Everything below from the line with "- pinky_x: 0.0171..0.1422" through the line with "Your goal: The" must be retyped exactly, except the pictures.

'''

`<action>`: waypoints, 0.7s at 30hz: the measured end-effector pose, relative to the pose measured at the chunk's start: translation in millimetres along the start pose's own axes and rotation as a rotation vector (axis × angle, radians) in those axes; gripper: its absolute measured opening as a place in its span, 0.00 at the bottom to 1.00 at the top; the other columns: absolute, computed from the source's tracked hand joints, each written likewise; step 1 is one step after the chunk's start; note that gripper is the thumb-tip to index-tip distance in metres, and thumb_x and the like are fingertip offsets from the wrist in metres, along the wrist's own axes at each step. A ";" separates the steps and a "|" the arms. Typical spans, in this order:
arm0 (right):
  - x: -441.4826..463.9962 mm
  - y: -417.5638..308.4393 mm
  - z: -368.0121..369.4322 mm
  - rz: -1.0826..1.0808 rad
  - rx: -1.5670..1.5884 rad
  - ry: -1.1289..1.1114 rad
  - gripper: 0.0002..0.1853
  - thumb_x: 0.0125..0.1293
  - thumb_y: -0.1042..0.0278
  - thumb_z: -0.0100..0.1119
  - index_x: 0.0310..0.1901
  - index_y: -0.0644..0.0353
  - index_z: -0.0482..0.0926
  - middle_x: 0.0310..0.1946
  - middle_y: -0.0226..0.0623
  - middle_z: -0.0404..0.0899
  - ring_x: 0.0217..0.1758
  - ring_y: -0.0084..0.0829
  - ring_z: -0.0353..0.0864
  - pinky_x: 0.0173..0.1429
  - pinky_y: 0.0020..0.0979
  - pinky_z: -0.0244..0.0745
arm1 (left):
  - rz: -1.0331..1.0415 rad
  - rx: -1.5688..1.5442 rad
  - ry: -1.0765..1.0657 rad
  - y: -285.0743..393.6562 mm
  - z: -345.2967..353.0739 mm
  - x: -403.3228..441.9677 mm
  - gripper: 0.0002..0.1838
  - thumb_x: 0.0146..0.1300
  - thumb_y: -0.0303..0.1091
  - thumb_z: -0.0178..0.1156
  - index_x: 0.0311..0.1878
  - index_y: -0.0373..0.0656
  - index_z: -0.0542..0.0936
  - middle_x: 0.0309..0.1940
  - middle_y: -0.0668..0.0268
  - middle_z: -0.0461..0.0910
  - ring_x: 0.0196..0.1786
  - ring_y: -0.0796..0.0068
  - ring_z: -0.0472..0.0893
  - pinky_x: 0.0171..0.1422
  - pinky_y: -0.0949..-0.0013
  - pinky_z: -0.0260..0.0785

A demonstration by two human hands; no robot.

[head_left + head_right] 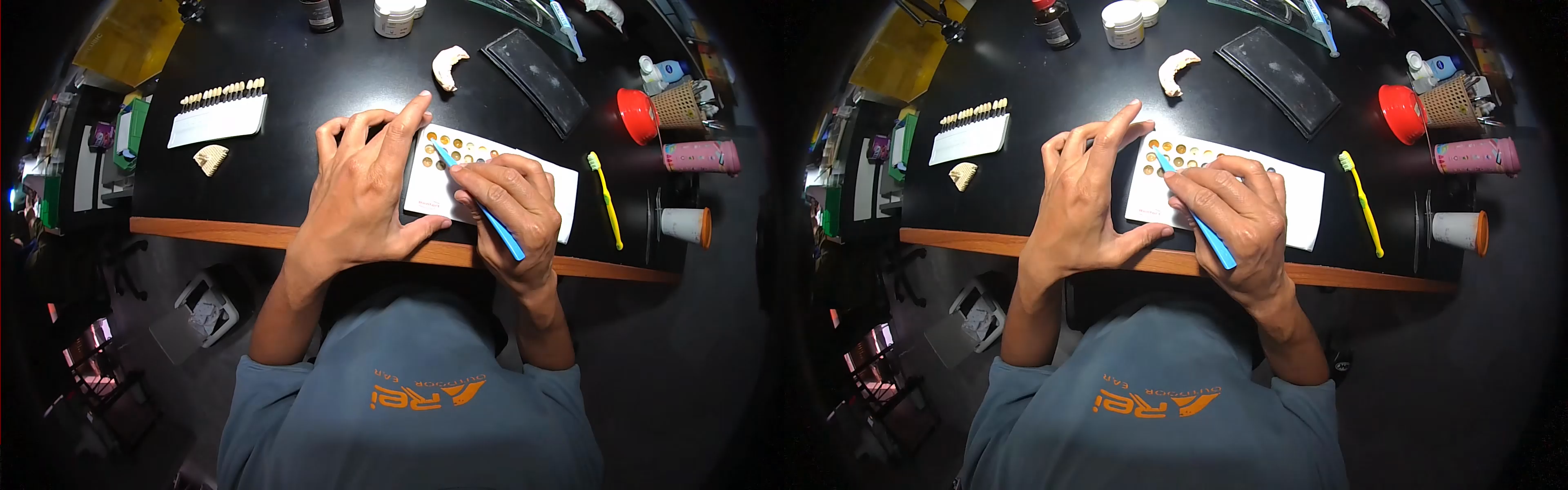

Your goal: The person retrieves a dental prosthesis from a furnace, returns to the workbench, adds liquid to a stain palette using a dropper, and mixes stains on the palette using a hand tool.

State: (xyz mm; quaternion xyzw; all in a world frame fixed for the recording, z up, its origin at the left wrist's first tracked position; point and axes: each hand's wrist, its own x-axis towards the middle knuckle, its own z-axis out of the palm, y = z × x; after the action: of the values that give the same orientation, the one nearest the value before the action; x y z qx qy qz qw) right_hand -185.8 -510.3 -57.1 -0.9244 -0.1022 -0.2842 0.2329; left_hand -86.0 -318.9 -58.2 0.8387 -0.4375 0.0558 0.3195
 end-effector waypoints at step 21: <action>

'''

## [Exercise result]
  - pinky_x: 0.0171..0.1422
  - pinky_y: -0.0949..-0.0013
  - pinky_z: -0.0260..0.0785

A demonstration by two human hands; no robot.

[head_left + head_right] 

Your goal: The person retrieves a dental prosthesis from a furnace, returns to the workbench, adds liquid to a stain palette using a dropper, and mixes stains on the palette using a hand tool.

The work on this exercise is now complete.